Government Regulation No. 43/2025 Strengthens a Credible and Integrated National Financial Reporting Framework
Understanding PP 43/2025 and Indonesia’s new integrated financial reporting system via PBPK.

Government Regulation No. 43/2025 Strengthens a Credible and Integrated National Financial Reporting Framework

January 2026

The Government of Indonesia has enacted Government Regulation (PP) No. 43 of 2025 on Financial Reporting, marking a major milestone in modernizing Indonesia’s reporting ecosystem and strengthening transparency, compliance, and cross-sector data integration. The regulation activates the mandate of Law No. 4 of 2023 on the Development and Strengthening of the Financial Sector (UU P2SK).

This regulatory update seeks to harmonize reporting standards across industries, ensuring accuracy and consistency in financial reporting at the national level.

 

INTEGRATED REPORTING FRAMEWORK ACROSS SECTORS

PP No. 43/2025 regulates the mechanism for the preparation, submission, and use of financial reports for:

  • Financial services institutions
  • Entities with business links to the financial sector

With this approach, financial reporting is no longer separated by sector, but instead, it becomes part of a connected national reporting system.

 

CENTRALIZED REPORTING THROUGH PBPK

A key feature of this regulation is the implementation of the Shared Financial Reporting Platform (Platform Bersama Pelaporan Keuangan / PBPK) as a single, centralized reporting gateway.
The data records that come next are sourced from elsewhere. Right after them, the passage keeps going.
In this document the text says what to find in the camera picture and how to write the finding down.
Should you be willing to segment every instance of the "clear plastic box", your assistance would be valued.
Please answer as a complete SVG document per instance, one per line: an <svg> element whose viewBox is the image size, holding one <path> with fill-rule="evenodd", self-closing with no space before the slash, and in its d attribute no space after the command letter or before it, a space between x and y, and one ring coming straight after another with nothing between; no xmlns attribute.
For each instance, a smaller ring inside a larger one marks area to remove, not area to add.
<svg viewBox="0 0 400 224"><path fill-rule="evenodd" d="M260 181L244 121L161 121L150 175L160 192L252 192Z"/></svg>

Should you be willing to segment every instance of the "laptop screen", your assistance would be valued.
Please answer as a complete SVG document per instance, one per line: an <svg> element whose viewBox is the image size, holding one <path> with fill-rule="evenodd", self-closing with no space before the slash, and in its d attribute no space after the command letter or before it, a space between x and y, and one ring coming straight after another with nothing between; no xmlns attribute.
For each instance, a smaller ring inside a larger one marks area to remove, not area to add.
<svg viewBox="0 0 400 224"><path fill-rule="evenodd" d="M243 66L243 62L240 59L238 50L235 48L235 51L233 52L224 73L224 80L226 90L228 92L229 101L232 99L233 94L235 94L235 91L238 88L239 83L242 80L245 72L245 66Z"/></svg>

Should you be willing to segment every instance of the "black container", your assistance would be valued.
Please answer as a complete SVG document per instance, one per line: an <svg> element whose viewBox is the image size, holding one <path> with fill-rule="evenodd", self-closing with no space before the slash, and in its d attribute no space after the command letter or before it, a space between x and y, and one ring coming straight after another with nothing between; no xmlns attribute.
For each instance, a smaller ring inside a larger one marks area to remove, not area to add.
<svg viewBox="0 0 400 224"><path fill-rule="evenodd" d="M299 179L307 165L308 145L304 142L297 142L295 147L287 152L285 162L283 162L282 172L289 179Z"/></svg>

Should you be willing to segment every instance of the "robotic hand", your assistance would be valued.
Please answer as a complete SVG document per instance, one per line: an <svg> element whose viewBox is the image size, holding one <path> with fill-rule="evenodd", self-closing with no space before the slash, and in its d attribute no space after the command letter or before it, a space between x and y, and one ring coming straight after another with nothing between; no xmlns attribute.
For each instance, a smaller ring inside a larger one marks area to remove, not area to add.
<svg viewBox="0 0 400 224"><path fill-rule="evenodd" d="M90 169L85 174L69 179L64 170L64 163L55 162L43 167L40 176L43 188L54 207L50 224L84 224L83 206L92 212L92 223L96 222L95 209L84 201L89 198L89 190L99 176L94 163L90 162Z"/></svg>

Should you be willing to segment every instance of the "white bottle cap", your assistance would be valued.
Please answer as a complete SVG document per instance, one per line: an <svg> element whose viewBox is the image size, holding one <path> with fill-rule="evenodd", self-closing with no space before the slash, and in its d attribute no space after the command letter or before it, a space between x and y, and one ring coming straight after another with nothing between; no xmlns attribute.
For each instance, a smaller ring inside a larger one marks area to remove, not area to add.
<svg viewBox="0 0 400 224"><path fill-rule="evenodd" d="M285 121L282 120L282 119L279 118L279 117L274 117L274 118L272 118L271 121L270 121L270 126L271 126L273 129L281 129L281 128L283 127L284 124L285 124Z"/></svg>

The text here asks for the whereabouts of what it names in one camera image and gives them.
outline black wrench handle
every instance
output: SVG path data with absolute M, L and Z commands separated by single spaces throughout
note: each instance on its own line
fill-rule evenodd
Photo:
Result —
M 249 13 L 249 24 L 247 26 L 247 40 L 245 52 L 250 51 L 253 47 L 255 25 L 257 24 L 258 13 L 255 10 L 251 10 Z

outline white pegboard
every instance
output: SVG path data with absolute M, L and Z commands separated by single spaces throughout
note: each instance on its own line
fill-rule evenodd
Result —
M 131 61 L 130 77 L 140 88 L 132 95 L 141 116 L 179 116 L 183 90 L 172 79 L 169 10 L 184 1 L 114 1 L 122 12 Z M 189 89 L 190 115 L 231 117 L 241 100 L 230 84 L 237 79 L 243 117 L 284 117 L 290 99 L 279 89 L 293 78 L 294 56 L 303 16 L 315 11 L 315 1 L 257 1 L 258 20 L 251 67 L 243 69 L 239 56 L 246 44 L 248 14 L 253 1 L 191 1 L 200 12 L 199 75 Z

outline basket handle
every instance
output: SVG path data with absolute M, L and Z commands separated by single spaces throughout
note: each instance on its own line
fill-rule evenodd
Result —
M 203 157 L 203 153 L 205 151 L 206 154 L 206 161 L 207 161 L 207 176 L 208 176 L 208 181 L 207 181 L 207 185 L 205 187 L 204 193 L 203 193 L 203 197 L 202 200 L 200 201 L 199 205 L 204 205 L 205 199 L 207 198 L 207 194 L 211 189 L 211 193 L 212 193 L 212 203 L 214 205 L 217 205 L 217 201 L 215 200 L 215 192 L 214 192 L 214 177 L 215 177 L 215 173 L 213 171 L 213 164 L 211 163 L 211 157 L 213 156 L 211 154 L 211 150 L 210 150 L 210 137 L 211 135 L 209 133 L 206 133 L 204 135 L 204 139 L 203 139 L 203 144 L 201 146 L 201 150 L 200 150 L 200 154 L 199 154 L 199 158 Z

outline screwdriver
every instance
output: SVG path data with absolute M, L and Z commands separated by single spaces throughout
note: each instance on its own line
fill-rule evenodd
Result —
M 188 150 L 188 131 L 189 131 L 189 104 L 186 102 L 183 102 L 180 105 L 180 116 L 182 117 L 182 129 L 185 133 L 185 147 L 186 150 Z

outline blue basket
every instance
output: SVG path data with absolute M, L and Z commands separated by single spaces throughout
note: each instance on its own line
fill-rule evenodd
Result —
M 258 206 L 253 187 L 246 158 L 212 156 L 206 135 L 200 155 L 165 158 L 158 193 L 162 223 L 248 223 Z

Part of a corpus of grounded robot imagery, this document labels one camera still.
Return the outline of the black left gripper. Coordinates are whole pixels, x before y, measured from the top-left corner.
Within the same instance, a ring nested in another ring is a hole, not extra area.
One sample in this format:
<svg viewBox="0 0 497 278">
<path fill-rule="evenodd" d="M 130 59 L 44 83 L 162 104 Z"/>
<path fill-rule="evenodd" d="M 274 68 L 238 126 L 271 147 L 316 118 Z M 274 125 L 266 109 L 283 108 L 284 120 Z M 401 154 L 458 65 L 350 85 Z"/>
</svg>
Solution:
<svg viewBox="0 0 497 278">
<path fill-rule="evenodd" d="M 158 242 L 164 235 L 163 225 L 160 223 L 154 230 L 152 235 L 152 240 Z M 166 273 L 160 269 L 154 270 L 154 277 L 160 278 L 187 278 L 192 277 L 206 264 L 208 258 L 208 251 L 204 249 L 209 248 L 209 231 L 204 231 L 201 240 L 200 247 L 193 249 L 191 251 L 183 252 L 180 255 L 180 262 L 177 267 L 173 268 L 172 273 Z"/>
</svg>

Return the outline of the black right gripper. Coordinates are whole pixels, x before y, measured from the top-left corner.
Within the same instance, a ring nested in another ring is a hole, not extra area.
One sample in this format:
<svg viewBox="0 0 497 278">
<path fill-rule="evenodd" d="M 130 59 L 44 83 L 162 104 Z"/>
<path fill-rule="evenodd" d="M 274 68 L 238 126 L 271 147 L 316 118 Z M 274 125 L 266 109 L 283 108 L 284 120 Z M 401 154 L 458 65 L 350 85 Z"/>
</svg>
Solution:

The PBPK platform offers several benefits, including:

  • Simplifying the submission of financial reports
  • Providing a centralized and reliable source of financial information
  • Supporting the duties and functions of relevant ministries, agencies, and authorities
  • Facilitating economic, financing, and investment decision-making
  • Promoting national financial reporting standardization
  • Enhancing transparency, accountability, and the integrity of national financial data

 

PHASED IMPLEMENTATION AND EXPANDED REPORTING SCOPE

To ensure a smooth transition, the regulation adopts a phased implementation approach based on sector readiness and regulatory coordination. Capital market entities are expected to begin mandatory submission through the PBPK system no later than 2027, while other sectors will follow in stages as infrastructure and governance mechanisms mature.
Special considerations are also provided for Micro, Small, and Medium Enterprises (MSMEs), ensuring regulatory compliance without creating excessive administrative or financial burden.

The scope of mandatory reporting under PP 43/2025 includes a broad and expanding segment of the economy. This covers the financial services industry, such as banking, insurance, pension funds, BPJS, fintech, and capital market institutions, as well as business entities with direct or indirect linkages to regulated financial activities.

 

REPORTS MUST BE PREPARED BY COMPETENT AND AUTHORIZED PROFESSIONALS

PP No. 43/2025 emphasizes that the preparation of financial reports must be carried out by competent and integrity-driven parties, including:

  • Certified or licensed professional accountants
  • Individuals or entities with the authority granted under applicable standards

These requirements ensure the quality, integrity, and reliability of financial reporting, supporting regulatory compliance, strengthening investor confidence, and enabling data-driven policy formulation.

 

KEY HIGHLIGHTS OF PP NO. 43/2025

PP 43/2025 introduces a national financial reporting system designed to unify previously fragmented sectoral requirements. Reporting will be conducted through a centralized mechanism via PBPK, enabling more consistent and standardized submissions.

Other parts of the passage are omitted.